Sacvan Berkovitch was a young, brilliant, up and coming, chain smoking American Studies professor who later migrated to Harvard. I had taken a survey course in American lit with him which I don’t recall much of. I do remember that we read Huckleberry Finn and The Great Gatsby. We were assigned The Wings of the Dove by Henry James. It was long and I couldn’t bring myself to read it.

Anyway, to get back to the Readings in Henry Miller course, two of my roommates at Brandeis decided that they wanted to take the course too. We had exactly one meeting with Professor Berkovitch, who was a nice guy, near the end of the semester, and that was the course. He could see from the discussion that we had some knowledge of Miller’s development and were seriously interested in him, and he said we could forgo writing a paper, which, per the norm, was required in independent study courses. He gave all three of us a grade of B.

I have a whole collection of books by and about Miller (some of them rare) and some by and about his literary circle, but find it hard now to get back into him.
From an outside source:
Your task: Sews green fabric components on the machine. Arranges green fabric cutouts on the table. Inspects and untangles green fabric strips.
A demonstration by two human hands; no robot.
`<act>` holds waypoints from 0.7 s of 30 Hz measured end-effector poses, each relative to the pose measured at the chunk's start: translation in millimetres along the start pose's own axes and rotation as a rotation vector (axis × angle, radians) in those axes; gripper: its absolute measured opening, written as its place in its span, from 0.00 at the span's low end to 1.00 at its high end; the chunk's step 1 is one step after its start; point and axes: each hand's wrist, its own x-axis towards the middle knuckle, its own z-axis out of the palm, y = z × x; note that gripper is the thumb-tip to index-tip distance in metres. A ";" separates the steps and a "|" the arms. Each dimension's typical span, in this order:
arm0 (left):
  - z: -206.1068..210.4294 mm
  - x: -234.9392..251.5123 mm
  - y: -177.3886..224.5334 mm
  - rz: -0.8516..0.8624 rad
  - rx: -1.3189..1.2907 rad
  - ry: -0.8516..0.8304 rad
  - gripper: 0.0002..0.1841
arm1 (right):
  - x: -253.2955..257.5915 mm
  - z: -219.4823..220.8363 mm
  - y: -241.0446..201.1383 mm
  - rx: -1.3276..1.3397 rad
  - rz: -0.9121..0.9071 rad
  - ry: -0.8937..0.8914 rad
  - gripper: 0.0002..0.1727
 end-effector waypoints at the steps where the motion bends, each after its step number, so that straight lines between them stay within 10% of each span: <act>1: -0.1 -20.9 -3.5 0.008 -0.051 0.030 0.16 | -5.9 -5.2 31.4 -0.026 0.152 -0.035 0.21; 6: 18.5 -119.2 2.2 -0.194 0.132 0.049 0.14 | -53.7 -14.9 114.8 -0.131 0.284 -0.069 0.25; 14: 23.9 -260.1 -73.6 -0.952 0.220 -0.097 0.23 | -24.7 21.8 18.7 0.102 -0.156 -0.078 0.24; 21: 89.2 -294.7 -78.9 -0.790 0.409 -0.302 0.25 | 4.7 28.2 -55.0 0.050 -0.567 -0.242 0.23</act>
I recently tried to read Crazy Cock, one of his early trial novels, but gave up after a few pages.

Another erotic book that I eventually became acquainted with was Lady Chatterly’s Lover. I knew of the book but hadn’t read it until my senior year in high school. That year I attended a Liberal Religious Youth (LRY) conference in some nearby town in Massachusetts and was staying over the weekend in someone’s house. There was a paperback copy of Lady Chatterly’s Lover in my room and, during downtime on a Sunday morning, I read some of it.

I grew to like and admire D. H. Lawrence, but I like several of his other novels a lot more than Lady Chatterly’s Lover. Nevertheless, when I first read it (parts of it, that is, the “good parts”), I was favorably impressed. It was my first exposure to Lawrence. And, some of the sexual language and sexual descriptions were new to me. It gave me a desire for sex and got me thinking about it in more explicit terms. Yet, I knew it was not just a “dirty book.”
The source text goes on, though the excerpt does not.